PROBLEM TO WORK ON: Given the material below, return only the lines starting at the line with "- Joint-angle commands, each" and ending at the line with "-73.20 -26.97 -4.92", exactly as they appear.

_____

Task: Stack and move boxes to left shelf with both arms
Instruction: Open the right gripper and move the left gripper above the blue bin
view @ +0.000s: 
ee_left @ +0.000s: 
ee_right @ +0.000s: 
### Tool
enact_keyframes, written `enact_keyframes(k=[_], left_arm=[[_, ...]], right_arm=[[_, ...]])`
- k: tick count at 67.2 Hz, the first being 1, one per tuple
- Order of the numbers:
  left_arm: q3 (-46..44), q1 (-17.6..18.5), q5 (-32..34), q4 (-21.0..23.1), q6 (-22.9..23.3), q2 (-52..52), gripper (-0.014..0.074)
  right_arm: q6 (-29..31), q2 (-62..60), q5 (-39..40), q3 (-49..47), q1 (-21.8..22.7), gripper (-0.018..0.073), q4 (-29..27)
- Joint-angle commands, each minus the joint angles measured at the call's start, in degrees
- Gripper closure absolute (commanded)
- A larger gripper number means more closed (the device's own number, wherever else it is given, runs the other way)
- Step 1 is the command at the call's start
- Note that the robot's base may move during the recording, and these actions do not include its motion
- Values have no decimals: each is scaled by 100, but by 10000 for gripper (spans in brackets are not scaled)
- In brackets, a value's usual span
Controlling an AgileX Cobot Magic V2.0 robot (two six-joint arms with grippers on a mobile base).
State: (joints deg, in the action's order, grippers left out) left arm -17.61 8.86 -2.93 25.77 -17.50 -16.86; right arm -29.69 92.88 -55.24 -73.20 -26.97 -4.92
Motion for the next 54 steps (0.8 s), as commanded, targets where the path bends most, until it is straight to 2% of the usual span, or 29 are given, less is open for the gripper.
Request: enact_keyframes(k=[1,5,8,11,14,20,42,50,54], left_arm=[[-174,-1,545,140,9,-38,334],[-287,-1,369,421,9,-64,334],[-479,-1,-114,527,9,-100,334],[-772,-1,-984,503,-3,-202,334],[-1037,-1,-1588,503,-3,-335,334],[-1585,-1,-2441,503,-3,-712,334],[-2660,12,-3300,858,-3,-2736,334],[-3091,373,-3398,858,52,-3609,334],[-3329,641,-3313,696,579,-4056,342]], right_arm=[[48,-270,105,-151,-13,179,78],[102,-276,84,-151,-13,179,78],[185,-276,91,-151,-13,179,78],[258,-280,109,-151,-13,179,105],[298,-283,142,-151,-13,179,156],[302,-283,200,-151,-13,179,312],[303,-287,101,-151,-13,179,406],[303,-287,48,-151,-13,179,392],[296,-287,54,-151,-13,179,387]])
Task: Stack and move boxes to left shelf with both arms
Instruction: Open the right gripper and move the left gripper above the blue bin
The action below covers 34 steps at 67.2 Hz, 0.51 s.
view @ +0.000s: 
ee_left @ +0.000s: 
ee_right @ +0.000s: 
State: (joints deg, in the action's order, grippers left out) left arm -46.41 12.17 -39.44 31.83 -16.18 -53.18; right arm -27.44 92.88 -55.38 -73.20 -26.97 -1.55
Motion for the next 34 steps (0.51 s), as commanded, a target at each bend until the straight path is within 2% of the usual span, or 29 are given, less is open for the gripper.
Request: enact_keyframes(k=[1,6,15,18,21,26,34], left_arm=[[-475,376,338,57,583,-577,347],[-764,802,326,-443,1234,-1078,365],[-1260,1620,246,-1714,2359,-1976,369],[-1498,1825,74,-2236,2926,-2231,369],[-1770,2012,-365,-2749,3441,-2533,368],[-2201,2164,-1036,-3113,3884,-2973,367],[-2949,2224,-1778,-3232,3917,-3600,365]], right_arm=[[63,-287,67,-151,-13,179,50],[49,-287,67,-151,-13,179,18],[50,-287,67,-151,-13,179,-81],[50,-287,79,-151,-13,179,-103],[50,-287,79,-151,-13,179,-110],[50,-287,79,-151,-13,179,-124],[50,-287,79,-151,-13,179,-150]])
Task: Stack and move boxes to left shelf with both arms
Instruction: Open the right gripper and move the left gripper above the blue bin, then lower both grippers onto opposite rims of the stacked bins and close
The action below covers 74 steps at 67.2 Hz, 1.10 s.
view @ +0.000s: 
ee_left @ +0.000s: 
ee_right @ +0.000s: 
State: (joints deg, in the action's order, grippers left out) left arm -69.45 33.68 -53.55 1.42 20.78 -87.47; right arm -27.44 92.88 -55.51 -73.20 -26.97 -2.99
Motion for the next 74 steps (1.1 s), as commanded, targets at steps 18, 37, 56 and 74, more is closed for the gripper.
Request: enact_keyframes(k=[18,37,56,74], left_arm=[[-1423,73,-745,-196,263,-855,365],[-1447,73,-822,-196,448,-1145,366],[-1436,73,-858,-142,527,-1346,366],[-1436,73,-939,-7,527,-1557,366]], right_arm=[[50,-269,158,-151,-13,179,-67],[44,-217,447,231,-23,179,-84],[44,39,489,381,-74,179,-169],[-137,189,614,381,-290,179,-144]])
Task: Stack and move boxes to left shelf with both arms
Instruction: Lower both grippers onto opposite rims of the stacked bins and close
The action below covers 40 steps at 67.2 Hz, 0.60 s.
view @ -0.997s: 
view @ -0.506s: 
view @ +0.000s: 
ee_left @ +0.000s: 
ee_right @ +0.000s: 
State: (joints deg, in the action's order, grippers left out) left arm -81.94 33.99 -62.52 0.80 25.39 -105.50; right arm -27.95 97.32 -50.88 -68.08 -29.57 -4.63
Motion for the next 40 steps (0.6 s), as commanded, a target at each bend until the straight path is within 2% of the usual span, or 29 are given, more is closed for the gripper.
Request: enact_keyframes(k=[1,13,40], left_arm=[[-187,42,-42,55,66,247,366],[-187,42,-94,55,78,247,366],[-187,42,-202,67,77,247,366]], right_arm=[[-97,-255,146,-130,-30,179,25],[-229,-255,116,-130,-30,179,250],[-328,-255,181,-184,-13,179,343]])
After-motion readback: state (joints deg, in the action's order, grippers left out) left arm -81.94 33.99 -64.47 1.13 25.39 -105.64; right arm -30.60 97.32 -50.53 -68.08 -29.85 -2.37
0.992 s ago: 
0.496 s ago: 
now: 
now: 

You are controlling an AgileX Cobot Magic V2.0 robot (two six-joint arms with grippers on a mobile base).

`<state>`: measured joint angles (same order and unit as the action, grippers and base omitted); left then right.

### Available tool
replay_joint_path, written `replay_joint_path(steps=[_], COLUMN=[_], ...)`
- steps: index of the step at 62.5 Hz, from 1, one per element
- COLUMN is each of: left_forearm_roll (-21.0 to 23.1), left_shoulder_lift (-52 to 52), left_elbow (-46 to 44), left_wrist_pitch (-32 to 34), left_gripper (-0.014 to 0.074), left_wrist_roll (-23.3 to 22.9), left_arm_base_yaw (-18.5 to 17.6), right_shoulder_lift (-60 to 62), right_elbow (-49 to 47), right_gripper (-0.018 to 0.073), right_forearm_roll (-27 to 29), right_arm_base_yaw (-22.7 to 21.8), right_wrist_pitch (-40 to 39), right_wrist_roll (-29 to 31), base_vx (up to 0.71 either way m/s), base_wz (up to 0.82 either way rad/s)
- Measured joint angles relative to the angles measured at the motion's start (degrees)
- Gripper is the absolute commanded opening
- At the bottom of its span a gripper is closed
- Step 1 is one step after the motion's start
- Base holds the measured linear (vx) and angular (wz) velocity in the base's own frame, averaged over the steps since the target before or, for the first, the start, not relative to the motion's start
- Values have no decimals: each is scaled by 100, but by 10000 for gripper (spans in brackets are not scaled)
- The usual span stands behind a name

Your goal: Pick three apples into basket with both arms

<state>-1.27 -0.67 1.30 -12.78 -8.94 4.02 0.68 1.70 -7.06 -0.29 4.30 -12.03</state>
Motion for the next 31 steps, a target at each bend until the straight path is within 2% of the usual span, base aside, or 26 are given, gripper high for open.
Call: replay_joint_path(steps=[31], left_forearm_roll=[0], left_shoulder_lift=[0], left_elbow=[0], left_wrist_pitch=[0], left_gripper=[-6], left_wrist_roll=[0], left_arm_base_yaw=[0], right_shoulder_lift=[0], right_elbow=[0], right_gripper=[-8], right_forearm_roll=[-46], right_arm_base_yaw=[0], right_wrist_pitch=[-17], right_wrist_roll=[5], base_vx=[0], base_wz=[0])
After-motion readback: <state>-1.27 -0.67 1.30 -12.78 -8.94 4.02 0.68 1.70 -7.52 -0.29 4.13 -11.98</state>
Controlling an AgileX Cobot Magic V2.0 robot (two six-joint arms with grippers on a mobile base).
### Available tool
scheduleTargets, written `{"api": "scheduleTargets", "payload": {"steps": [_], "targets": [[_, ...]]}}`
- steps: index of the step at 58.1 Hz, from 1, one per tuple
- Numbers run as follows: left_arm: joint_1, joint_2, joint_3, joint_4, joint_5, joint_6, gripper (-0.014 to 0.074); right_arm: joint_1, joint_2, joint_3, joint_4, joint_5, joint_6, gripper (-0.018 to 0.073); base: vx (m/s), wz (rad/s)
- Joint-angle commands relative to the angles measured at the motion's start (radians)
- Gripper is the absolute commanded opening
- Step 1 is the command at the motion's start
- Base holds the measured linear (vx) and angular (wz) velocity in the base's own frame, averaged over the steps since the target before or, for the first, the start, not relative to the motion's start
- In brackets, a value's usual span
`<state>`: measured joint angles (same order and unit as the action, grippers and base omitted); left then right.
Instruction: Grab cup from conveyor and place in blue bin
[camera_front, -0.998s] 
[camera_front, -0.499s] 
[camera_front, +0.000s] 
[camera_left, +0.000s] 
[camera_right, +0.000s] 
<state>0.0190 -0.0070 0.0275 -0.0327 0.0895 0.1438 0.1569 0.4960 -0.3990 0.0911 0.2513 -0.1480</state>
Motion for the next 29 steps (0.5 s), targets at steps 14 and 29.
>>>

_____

THE ANSWER:
- Joint-angle commands, each minus the joint angles measured at the call's start, in degrees
- Gripper closure absolute (commanded)
- A larger gripper number means more closed (the device's own number, wherever else it is given, runs the other way)
- Step 1 is the command at the call's start
- Note that the robot's base may move during the recording, and these actions do not include its motion
- Values have no decimals: each is scaled by 100, but by 10000 for gripper (spans in brackets are not scaled)
- In brackets, a value's usual span
Controlling an AgileX Cobot Magic V2.0 robot (two six-joint arms with grippers on a mobile base).
State: (joints deg, in the action's order, grippers left out) left arm -17.61 8.86 -2.93 25.77 -17.50 -16.86; right arm -29.69 92.88 -55.24 -73.20 -26.97 -4.92

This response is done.